On this weblog, we discover how one can seamlessly improve your Hive metastore* schemas and exterior tables to the Unity Catalog metastore utilizing the brand new SYNC command. SYNC command will also be used to push updates from the supply schemas and exterior tables in Hive metastore to the Unity Catalog metastore schemas and tables, which have been beforehand upgraded. SYNC command is at present in public preview on AWS and Azure.

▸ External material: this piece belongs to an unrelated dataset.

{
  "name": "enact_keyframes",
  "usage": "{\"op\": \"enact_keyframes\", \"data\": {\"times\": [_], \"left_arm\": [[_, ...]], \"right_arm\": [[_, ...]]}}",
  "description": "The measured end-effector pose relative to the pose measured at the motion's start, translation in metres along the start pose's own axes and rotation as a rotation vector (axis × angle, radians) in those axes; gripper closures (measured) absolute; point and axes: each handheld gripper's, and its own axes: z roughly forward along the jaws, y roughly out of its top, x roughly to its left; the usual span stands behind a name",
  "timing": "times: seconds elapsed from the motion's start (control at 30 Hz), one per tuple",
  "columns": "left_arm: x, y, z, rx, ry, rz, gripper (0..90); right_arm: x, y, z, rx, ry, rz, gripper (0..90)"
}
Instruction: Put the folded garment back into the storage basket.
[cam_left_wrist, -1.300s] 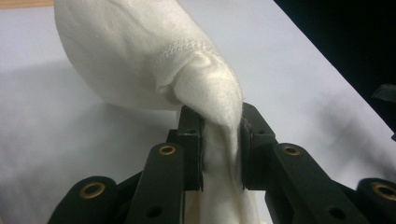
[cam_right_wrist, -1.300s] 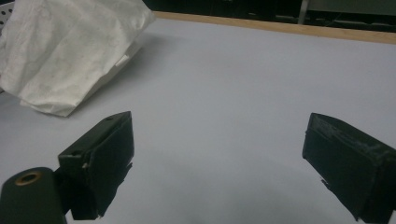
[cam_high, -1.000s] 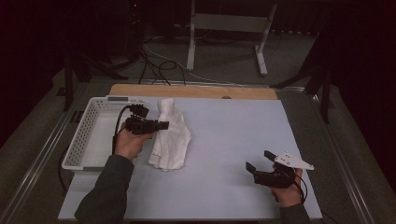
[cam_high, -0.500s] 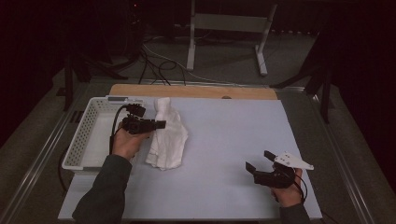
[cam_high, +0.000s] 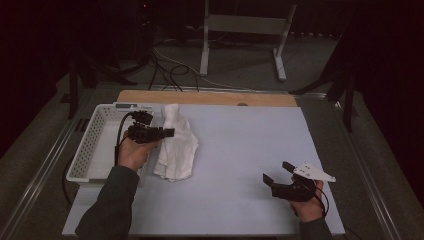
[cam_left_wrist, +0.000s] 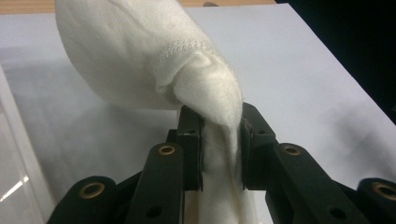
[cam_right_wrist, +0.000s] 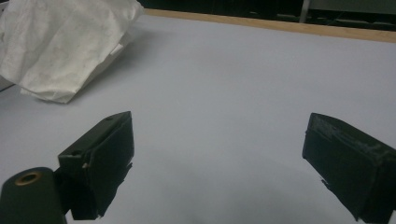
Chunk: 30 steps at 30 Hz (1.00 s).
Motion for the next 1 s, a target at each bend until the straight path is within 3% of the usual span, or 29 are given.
{"op": "enact_keyframes", "data": {"times": [1.0], "left_arm": [[0.009, -0.002, -0.013, -0.012, 0.043, -0.039, 74.5]], "right_arm": [[-0.001, 0.0, 0.001, 0.0, 0.002, -0.001, 9.2]]}}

*Notice: Hive metastore might be your default or exterior metastore and even AWS Glue metastore. For simplicity, now we have used the time period “Hive metastore” all through this doc
Widespread use circumstances for upgrading and syncing your Hive Metastore to Unity Catalog
Unity Catalog, now typically obtainable on AWS and Azure, provides a large number of out-of-box centralized governance options resembling unified entry and audit controls for all knowledge belongings in your knowledge Lakehouse, automated knowledge lineage for all workloads, built-in knowledge search and discovery, privilege inheritance for simplified entry administration, open cross-platform knowledge sharing, and lots of extra.
One of many widespread questions that come to thoughts is how one can simply improve or migrate your tables and schemas registered within the current Hive metastore to the Unity Catalog metastore and hold Unity Catalog in sync with the Hive metastore. Whilst you would need to reap the benefits of all of the wealthy options Unity Catalog has to supply, there may be varied situations the place you want the Hive metastore objects to co-exist even after migrating the objects to the Unity Catalog metastore. For instance, you might need an ETL pipeline that writes knowledge to tables saved in Hive metastore and it’s good to carry out an in depth impression evaluation earlier than steadily migrating the tables to the Unity Catalog metastore. Till such time, it’s good to hold your Hive metastore and the unity catalog metastore in sync.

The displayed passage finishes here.